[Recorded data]
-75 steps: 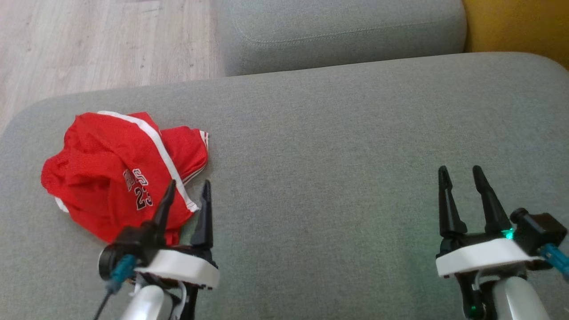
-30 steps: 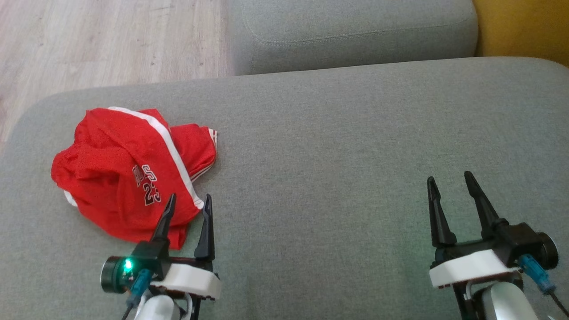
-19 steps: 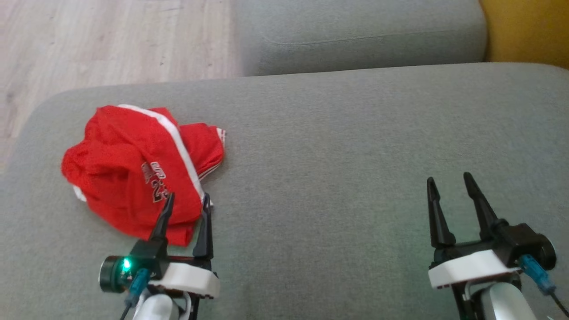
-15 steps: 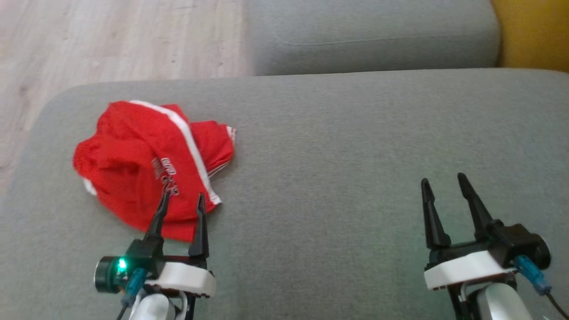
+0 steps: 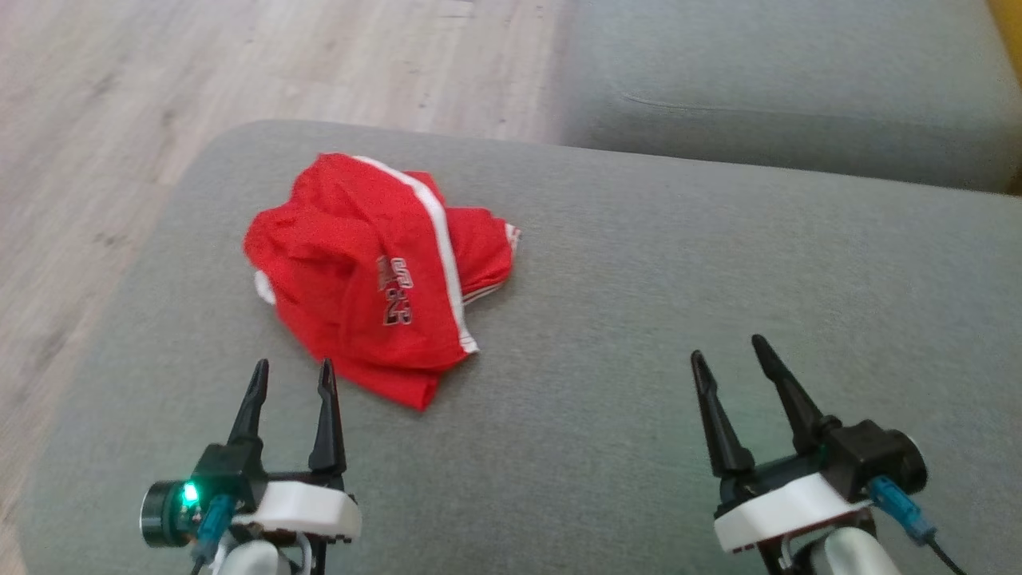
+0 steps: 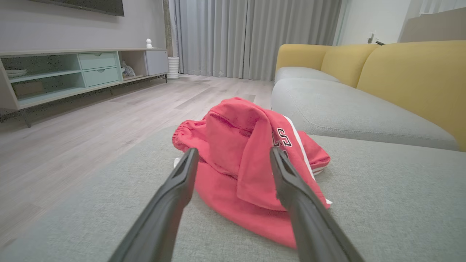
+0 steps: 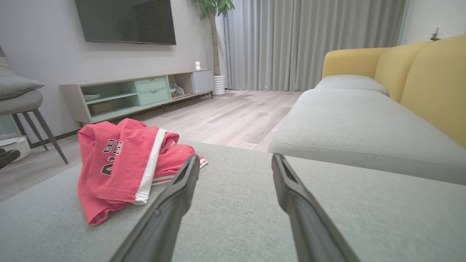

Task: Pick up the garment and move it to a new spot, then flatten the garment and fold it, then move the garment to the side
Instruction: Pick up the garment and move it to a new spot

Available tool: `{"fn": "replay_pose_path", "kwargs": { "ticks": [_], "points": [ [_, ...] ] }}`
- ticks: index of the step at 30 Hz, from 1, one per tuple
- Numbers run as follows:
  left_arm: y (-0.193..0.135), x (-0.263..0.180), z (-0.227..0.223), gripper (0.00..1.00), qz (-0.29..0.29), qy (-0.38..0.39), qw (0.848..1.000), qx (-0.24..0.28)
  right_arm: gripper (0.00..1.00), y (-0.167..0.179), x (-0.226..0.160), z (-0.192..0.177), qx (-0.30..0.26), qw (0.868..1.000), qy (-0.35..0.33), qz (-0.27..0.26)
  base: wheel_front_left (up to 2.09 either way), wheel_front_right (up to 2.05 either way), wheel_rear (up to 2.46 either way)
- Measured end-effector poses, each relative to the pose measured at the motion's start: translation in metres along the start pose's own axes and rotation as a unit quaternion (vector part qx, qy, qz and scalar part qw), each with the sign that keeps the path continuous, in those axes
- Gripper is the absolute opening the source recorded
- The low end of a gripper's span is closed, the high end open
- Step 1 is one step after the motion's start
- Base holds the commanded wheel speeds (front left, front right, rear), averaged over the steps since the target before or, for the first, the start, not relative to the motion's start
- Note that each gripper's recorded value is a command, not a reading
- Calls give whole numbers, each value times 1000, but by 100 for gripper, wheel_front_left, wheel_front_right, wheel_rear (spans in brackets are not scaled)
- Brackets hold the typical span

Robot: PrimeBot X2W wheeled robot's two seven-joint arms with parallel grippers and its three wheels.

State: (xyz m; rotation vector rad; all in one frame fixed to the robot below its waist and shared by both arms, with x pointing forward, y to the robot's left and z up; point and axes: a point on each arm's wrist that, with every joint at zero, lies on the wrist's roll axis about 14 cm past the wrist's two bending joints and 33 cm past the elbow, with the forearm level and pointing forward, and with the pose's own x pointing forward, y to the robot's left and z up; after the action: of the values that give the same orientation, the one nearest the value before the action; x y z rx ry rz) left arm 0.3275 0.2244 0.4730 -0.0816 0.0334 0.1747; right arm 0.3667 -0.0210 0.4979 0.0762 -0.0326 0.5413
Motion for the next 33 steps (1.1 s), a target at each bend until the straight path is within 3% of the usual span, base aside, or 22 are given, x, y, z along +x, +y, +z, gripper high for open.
{"fn": "replay_pose_path", "kwargs": {
  "ticks": [10,23,33],
  "points": [
    [29,-19,4,100,44,-9,999,-2,100,39,11,-7,5,998,11,64,0,0,0],
    [27,-20,-3,100,39,3,999,-2,100,46,10,-11,6,997,17,74,0,0,0],
    [-16,85,52,100,-86,-19,992,92,100,13,24,-24,9,999,26,37,0,0,0]
  ]
}}
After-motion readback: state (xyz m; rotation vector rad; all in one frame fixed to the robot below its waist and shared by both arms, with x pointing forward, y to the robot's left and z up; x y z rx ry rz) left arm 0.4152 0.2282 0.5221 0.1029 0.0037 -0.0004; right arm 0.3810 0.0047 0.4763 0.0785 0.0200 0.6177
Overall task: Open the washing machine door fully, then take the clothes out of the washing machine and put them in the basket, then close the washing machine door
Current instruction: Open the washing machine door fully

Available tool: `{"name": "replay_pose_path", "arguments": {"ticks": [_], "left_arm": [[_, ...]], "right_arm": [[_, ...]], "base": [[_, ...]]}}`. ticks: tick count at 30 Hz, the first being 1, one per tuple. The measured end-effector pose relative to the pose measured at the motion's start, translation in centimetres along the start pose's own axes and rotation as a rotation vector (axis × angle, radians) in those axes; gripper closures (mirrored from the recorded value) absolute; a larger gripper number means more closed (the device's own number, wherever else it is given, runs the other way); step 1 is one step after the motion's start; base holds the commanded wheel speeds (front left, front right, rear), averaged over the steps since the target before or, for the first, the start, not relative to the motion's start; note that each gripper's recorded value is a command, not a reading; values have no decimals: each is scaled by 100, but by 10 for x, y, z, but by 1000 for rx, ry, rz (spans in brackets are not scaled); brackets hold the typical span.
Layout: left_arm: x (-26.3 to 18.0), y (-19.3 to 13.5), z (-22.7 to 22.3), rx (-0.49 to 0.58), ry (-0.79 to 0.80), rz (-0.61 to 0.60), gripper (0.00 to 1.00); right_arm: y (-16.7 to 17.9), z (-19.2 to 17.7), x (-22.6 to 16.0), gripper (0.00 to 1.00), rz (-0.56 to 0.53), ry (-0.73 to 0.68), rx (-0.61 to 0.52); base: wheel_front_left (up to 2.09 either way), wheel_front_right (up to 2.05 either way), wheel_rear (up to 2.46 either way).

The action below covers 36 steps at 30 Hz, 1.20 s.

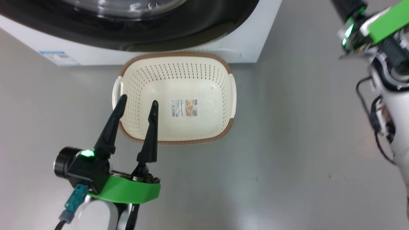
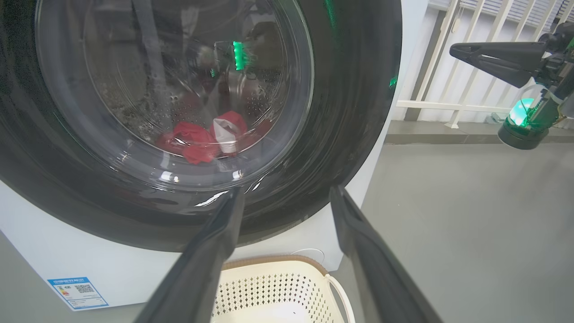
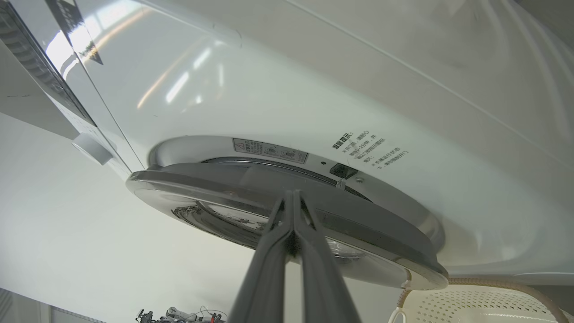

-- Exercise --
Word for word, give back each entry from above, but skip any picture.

-- Final answer --
-75 steps: 
-30 steps: 
-19 steps: 
-15 steps: 
+0 steps: 
+0 steps: 
+0 steps: 

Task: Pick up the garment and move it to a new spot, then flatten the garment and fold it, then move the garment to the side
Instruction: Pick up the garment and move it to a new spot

Available tool: `{"fn": "replay_pose_path", "kwargs": { "ticks": [_], "points": [ [_, ...] ] }}`
- ticks: index of the step at 30 Hz, from 1, one per tuple
- Numbers run as follows:
  left_arm: y (-0.193..0.135), x (-0.263..0.180), z (-0.227..0.223), gripper (0.00..1.00), qz (-0.29..0.29), qy (-0.38..0.39), qw (0.848..1.000), qx (-0.24..0.28)
  right_arm: gripper (0.00..1.00), y (-0.167..0.179), x (-0.226..0.160), z (-0.192..0.177), qx (-0.30..0.26), qw (0.868..1.000), qy (-0.35..0.33), qz (-0.27..0.26)
  base: wheel_front_left (up to 2.09 either way), wheel_front_right (up to 2.05 either way), wheel_rear (up to 2.46 either way)
- Measured end-effector poses, each relative to the pose measured at the motion's start: translation in metres along the start pose's own axes and rotation as a unit quaternion (vector part qx, qy, qz and scalar part qw), each with the sign that keeps the path continuous, in those axes
- Gripper is the absolute opening the source recorded
- The low end of a gripper's span is closed, the high end open
- Step 1 is one step after the motion's start
- Base holds the commanded wheel speeds (front left, front right, rear), averaged over the steps since the target before or, for the first, the start, not relative to the motion's start
- Note that each gripper's recorded value is a command, not a reading
- Calls give whole numbers, each value times 1000, but by 100 for gripper, wheel_front_left, wheel_front_right, wheel_rear (spans in brackets are not scaled)
- Brackets hold the typical span

Robot: PrimeBot X2W wheeled robot's two seven-joint arms with parallel grippers and its three wheels.

State: (xyz m; rotation vector rad; all in one frame fixed to the robot below its waist and shared by both arms, with x pointing forward, y to the robot's left and z up; point and axes: a point on each arm's wrist that, with every joint at zero, lies on the wrist's roll axis about 14 cm past the wrist's two bending joints and 33 cm past the elbow, with the forearm level and pointing forward, and with the pose's own x pointing forward, y to the robot's left and z up; after the action: of the values that give the same orientation, the one nearest the value before the action; x y z rx ry rz) left arm 0.3275 0.2244 0.4730 -0.0816 0.0334 0.1747; right arm 0.3667 -0.0210 0.4979 0.0762 -0.0326 0.5413
Motion for the next 33 steps (1.1 s), a target at each bend until the straight path is within 3% of the usual span, base aside, or 22 are given, x, y, z along +x, +y, +z, gripper high for open.
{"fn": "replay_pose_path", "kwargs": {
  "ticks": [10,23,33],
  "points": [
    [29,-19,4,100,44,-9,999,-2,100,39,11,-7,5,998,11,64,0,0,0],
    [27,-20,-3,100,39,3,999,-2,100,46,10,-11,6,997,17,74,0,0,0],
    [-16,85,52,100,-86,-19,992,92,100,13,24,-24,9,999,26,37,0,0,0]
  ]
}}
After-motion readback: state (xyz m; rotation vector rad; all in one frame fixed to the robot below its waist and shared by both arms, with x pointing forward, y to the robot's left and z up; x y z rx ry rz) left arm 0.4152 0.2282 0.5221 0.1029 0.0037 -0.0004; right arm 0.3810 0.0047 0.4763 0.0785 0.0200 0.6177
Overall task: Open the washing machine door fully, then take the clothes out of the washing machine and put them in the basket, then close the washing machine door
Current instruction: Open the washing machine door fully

Available tool: `{"name": "replay_pose_path", "arguments": {"ticks": [_], "left_arm": [[_, ...]], "right_arm": [[_, ...]], "base": [[_, ...]]}}`. ticks: tick count at 30 Hz, the first being 1, one per tuple. The measured end-effector pose relative to the pose measured at the motion's start, translation in centimetres along the start pose's own axes and rotation as a rotation vector (axis × angle, radians) in those axes; gripper closures (mirrored from the recorded value) absolute; a larger gripper number means more closed (the device's own number, wherever else it is given, runs the other way); step 1 is one step after the motion's start; base holds the commanded wheel speeds (front left, front right, rear), averaged over the steps since the target before or, for the first, the start, not relative to the motion's start; note that each gripper's recorded value is a command, not a reading; values have no decimals: each is scaled by 100, but by 10 for x, y, z, but by 1000 for rx, ry, rz (spans in brackets are not scaled); brackets hold the typical span.
Layout: left_arm: x (-26.3 to 18.0), y (-19.3 to 13.5), z (-22.7 to 22.3), rx (-0.49 to 0.58), ry (-0.79 to 0.80), rz (-0.61 to 0.60), gripper (0.00 to 1.00); right_arm: y (-16.7 to 17.9), z (-19.2 to 17.7), x (-22.6 to 16.0), gripper (0.00 to 1.00), rz (-0.56 to 0.53), ry (-0.73 to 0.68), rx (-0.61 to 0.52); base: wheel_front_left (up to 2.09 either way), wheel_front_right (up to 2.05 either way), wheel_rear (up to 2.46 either way).

The action below covers 36 steps at 30 Hz, 1.20 s.

Output is complete for this exercise.